BSRNN
- Original paper that proposed BSRNN: Paper [1]
- BSRNN applied to noise suppression: Paper [2]
- BSRNN model size scaling: Paper [3] | Github
We implemented a streaming BSRNN with batch normalization. We followed [3] for the configurations of different sizes.
[1]: Y. Luo and J. Yu, “Music source separation with band-split RNN”, IEEE/ACM Trans. ASLP, vol. 31, pp. 1893-1901, 2023.
[2]: J. Yu, H. Chen, Y. Luo, R. Gu, and C. Weng, “High fidelity speech enhancement with band-split RNN,” in Proc. Interspeech, 2023, pp. 2483–2487.
[3]: W. Zhang, K. Saijo, J.-w. Jung, C. Li, S. Watanabe, and Y. Qian, “Beyond performance plateaus: A comprehensive study on scalability in speech enhancement,” in Proc. Interspeech, 2024, pp. 1740-1744.
Training
- Model: BSRNN-xxt
- Dataset: Voicebank-Demand at 16kHz sampling rate.
- Number of GPUs: 1
- Batch size: 64
- Mixed-precision training with fp16: False
- Path to save config, tensorboard logs, and checkpoints:
logs/vbd/16khz/bsrnn_xxt
CUDA_VISIBLE_DEVICES=0 python train.py \
-n vbd/16khz/bsrnn_xxt \
-c configs/others/bsrnn_xxt.yaml \
-p train.batch_size=64 valid.batch_size=64 \
-f
or
CUDA_VISIBLE_DEVICES=0 torchrun --standalone --nproc_per_node=1 \
train_torchrun.py \
-n vbd/16khz/bsrnn_xxt \
-c configs/others/bsrnn_xxt.yaml \
-p train.batch_size=64 valid.batch_size=64 \
-f
Options:
- -n
(Required): Base directory to save configuration, tensorboard logs, and checkpoints.
- -c
(Optional): Path to configuration file. If not given, the configuration file in the base directory will be used.
- -p
(Optional): Parameters after this will update the configuration.
- -f
(Optional): If the base directory already exists and -c
flag is given, an exception will be raised to avoid overwriting config file. However, enabling this option will force overwriting config file.
Resume Training
Suppose you stopped the training.
To load the saved checkpoint at logs/vbd/16khz/bsrnn_xxt
and resume the training, use the code below:
CUDA_VISIBLE_DEVICES=0 python train.py \
-n vbd/16khz/bsrnn_xxt
or
CUDA_VISIBLE_DEVICES=0 torchrun --standalone --nproc_per_node=1 \
train_torchrun.py \
-n vbd/16khz/bsrnn_xxt
Test the training code
Before you start training, we recommend to run the following test code:
CUDA_VISIBLE_DEVICES=0 python train.py \
-n delete_it \
-c configs/others/bsrnn_xxt.yaml \
-p train.test=True pesq.interval=1 \
-f
By setting train.test=True
, it will execute a training code for only 10 steps.
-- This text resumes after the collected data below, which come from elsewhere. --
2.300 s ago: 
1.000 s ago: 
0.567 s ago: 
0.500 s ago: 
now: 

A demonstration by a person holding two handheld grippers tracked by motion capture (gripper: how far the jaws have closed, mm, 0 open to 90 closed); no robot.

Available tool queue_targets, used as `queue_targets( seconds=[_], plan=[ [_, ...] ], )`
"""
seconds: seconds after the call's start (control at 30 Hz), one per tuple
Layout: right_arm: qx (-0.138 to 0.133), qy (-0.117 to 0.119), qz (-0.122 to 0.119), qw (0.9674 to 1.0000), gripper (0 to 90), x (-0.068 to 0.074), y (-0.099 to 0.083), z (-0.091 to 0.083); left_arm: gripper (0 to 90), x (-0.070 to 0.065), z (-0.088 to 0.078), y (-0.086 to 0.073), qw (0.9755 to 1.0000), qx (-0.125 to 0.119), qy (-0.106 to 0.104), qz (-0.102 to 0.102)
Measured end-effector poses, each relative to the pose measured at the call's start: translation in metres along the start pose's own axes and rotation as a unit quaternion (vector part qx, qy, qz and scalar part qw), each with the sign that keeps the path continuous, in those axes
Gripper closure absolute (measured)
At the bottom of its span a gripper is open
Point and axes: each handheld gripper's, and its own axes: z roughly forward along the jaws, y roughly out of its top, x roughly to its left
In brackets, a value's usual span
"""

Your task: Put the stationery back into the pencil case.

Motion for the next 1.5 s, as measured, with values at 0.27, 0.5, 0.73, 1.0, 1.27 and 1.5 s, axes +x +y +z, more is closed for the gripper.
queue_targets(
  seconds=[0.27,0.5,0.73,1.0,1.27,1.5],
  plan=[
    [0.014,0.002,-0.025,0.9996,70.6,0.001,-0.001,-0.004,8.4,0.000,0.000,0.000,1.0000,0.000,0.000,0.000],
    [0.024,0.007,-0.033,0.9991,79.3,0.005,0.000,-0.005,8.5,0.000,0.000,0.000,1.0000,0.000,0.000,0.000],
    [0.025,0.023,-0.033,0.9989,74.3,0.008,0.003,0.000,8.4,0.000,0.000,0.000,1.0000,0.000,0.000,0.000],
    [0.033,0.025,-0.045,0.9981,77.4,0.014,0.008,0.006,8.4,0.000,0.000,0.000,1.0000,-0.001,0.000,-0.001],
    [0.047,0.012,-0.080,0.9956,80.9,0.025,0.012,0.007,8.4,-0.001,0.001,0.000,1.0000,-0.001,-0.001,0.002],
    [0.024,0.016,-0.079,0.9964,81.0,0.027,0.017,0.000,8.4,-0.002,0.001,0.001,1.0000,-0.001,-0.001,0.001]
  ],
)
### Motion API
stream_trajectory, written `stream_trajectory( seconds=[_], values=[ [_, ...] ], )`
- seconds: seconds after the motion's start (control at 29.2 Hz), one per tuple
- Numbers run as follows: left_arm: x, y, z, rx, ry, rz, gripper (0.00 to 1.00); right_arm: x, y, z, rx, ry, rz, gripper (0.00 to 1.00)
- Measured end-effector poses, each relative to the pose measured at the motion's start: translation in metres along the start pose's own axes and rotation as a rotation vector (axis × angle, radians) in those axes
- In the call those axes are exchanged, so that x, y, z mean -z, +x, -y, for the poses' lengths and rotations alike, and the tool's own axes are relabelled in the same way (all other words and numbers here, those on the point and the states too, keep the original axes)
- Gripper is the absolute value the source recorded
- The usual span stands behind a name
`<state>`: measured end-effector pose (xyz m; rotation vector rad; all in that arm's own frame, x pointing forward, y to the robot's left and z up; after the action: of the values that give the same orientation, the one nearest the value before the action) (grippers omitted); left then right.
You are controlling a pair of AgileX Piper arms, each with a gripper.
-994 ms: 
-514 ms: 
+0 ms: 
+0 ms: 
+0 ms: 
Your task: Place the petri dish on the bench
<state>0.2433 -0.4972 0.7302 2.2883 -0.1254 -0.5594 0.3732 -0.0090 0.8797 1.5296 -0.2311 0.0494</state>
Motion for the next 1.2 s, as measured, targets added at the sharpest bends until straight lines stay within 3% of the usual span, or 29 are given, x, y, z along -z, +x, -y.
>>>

Then it will execute a validation code. Finally, by setting pesq.interval=1
, it will execute a code for calculating objective metrics and terminate. If the code runs well, you are ready to begin training. You can delete logs/delete_it
directory after the test.
About optimizer_groups
In configs/others/bsrnn_xxt.yaml
, you may notice that instead of using train.optimizer=AdamP
as in FastEnhancer, it uses train.optimizer=AdamW
. This is because there's no scale-invariant parameter in BSRNN. It employs pre-activation and no weight norm is applied. In such case, AdamP is same as `AdamW.